If you want to improve their looks and encourage better flowering, you can deadhead the plants. Just do this by pinching off the flower spikes with spent blooms. Make sure you make your pinch fairly far down on their stems.
Keep an eye and take action against snails, slugs, and whitefly, all these may bother the scarlet sage plants. If you want to shop for the plants at the garden center carefully inspect the undersides of the leaves for whitefly in other to avoid bringing any home with you. These whiteflies are notorious greenhouse pests, and, occasionally, they will make the trip from greenhouse to garden center, undiscovered.
Some gardeners fertilize the scarlet sage plants with the same balanced fertilizer that they use to fertilize their other annuals, often applying it with a hose-end sprayer while watering.

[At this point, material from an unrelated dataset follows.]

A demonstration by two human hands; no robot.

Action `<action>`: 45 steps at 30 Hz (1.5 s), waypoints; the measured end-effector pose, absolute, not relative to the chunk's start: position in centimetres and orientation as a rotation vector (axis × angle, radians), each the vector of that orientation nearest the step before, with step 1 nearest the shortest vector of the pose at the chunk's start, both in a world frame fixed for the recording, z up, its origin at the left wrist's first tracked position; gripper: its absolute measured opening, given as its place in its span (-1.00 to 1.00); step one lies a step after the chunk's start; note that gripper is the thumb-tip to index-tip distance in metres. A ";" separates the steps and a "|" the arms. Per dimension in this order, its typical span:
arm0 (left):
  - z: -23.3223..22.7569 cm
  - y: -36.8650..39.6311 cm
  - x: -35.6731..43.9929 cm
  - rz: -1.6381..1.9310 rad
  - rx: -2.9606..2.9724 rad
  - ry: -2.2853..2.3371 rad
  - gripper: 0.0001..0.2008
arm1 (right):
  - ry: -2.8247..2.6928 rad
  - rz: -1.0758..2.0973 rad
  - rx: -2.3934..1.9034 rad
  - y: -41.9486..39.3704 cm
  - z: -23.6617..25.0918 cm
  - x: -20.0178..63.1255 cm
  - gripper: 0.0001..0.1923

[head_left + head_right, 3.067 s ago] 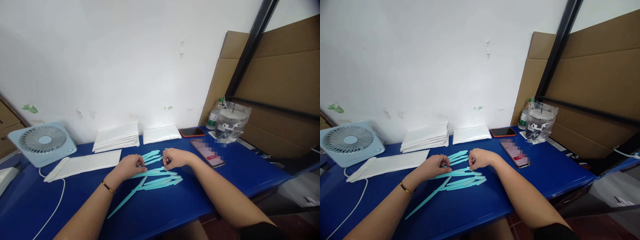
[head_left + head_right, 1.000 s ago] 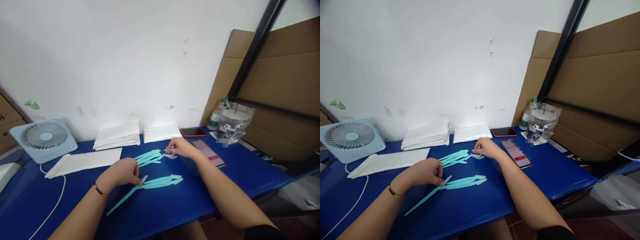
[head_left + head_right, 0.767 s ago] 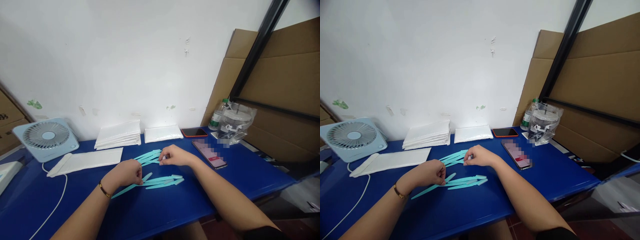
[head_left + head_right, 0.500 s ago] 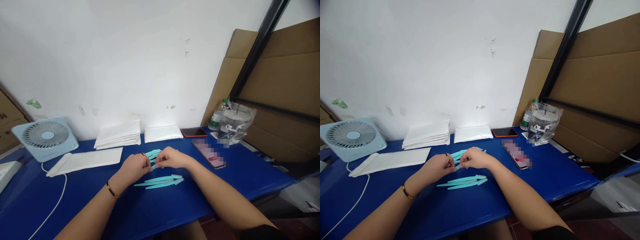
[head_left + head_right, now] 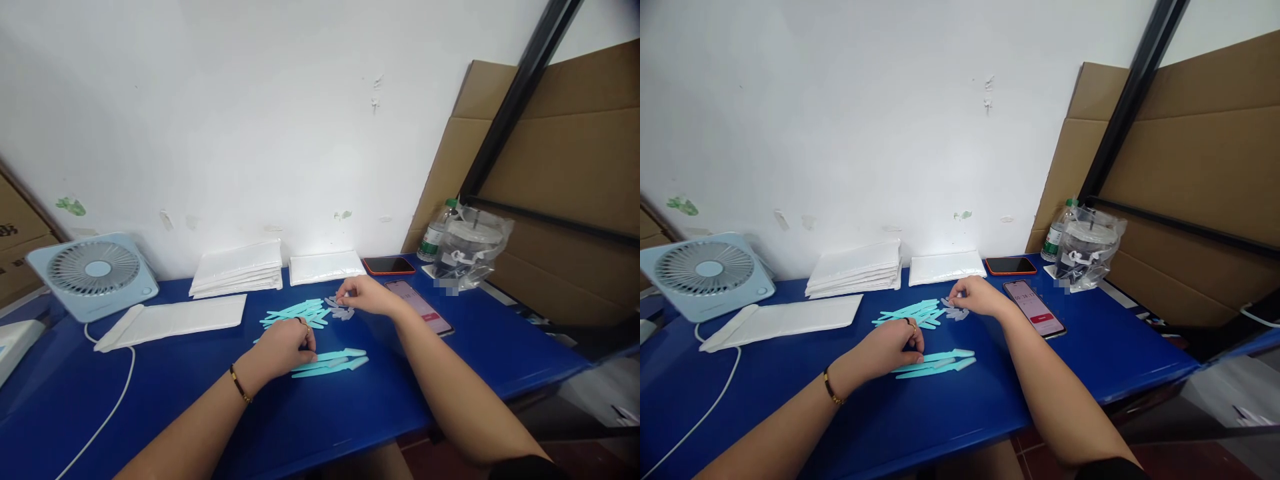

Some of the cultivars to choose from
Some of the cultivars that are sold at the garden centers and in online catalogs give you options in different colors and maximum heights. Examples of them are:

     1. Salvia Splendens Alba: It has white flowers and the height is about 24 inches.

     2. Ablazin' Purple Scarlet Sage: It has purple flowers and the height is about 26 inches.

     3. Bonfire Scarlet Sage: It has red flowers and the height is about 26 inches.

     4. Salvia splendens 'Carabiniere': It has red flowers and the height is about 14 inches.

     5. The Salsa Scarlet Bi-color: Bicolored flowers (which are red and white) and the height are about 18 inches.